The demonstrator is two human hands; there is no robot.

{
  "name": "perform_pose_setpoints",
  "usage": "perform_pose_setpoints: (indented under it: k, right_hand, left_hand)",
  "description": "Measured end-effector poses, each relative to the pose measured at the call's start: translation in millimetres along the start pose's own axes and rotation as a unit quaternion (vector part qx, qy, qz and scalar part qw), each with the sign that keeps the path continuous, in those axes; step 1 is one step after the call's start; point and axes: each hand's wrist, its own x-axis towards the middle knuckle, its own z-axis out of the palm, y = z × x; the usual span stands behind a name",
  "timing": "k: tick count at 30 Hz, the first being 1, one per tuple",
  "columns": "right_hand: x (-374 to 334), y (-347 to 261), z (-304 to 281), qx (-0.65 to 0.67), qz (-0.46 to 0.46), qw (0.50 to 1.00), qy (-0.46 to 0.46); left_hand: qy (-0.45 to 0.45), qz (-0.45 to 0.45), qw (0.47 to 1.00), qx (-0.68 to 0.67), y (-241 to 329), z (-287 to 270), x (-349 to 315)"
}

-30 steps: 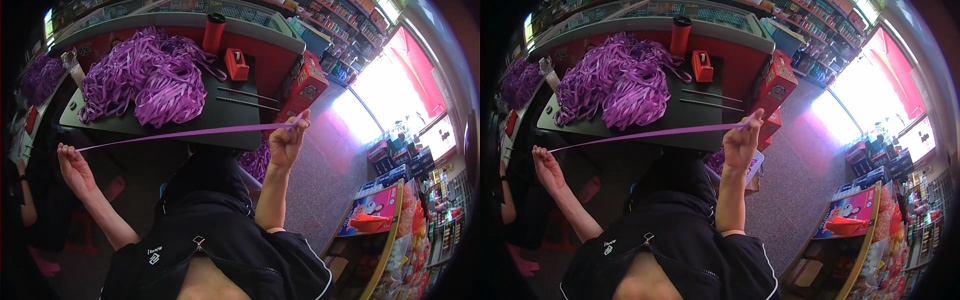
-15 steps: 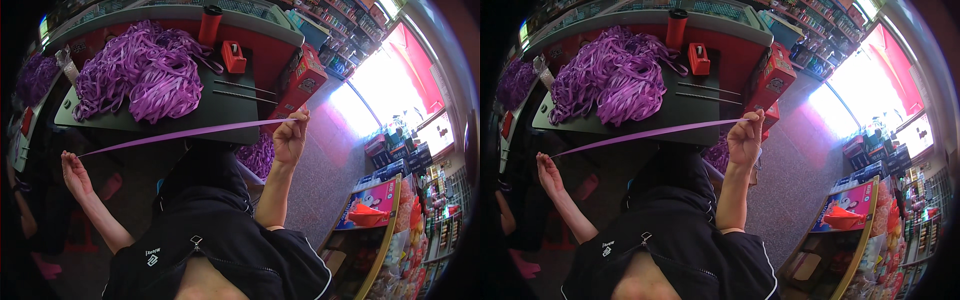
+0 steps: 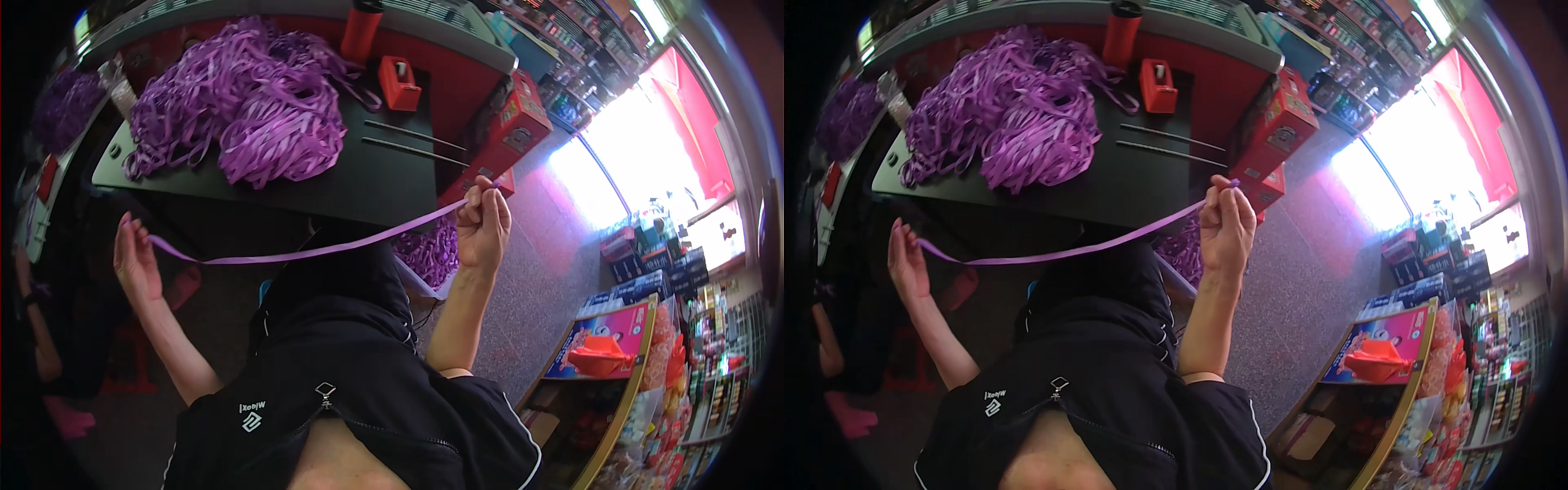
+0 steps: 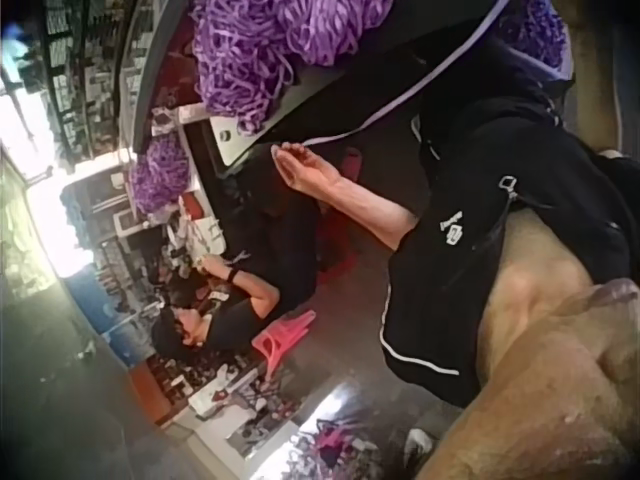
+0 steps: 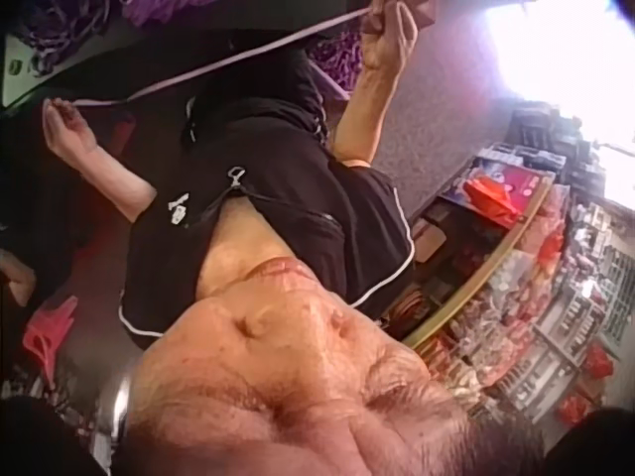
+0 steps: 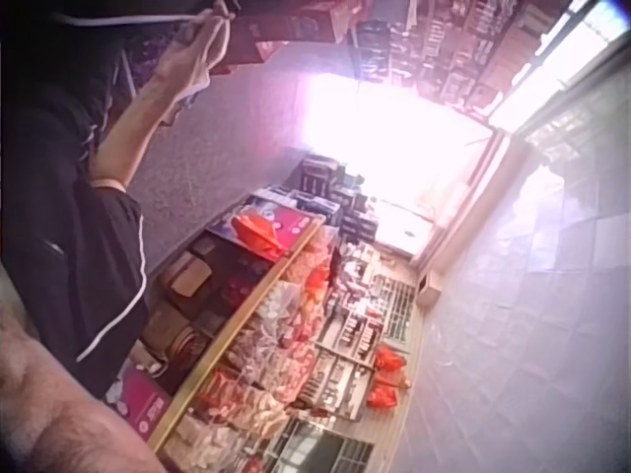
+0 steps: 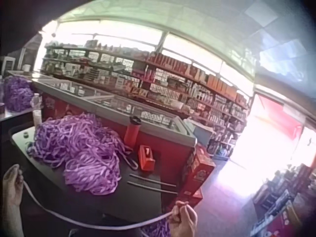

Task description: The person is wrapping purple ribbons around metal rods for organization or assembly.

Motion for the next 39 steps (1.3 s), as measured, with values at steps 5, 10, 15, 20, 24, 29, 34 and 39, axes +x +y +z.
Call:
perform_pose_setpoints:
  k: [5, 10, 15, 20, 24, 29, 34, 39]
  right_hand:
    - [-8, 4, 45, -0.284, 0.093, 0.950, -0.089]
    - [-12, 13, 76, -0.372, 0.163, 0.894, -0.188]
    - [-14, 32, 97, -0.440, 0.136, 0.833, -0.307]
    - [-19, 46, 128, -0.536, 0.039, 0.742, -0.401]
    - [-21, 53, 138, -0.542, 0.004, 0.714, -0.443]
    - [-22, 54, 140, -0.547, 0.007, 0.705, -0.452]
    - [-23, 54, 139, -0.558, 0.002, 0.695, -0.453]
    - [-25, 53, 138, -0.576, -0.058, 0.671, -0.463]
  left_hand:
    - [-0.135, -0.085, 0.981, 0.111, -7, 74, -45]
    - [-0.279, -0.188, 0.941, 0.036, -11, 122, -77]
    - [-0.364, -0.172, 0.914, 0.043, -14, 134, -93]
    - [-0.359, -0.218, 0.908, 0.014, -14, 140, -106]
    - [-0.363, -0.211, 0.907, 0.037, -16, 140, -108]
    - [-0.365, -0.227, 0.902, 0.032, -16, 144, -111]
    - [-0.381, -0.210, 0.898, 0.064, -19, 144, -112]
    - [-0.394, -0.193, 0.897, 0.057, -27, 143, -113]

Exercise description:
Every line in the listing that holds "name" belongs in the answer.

Solution to this problem:
  "name": "perform_pose_setpoints",
  "description": "Measured end-effector poses, each relative to the pose measured at the call's start: translation in millimetres along the start pose's own axes and rotation as a unit quaternion (vector part qx, qy, qz and scalar part qw), each with the sign that keeps the path continuous, in those axes; step 1 is one step after the call's start; point and axes: each hand's wrist, its own x-axis towards the middle knuckle, its own z-axis out of the palm, y = z × x; the usual span stands behind a name",

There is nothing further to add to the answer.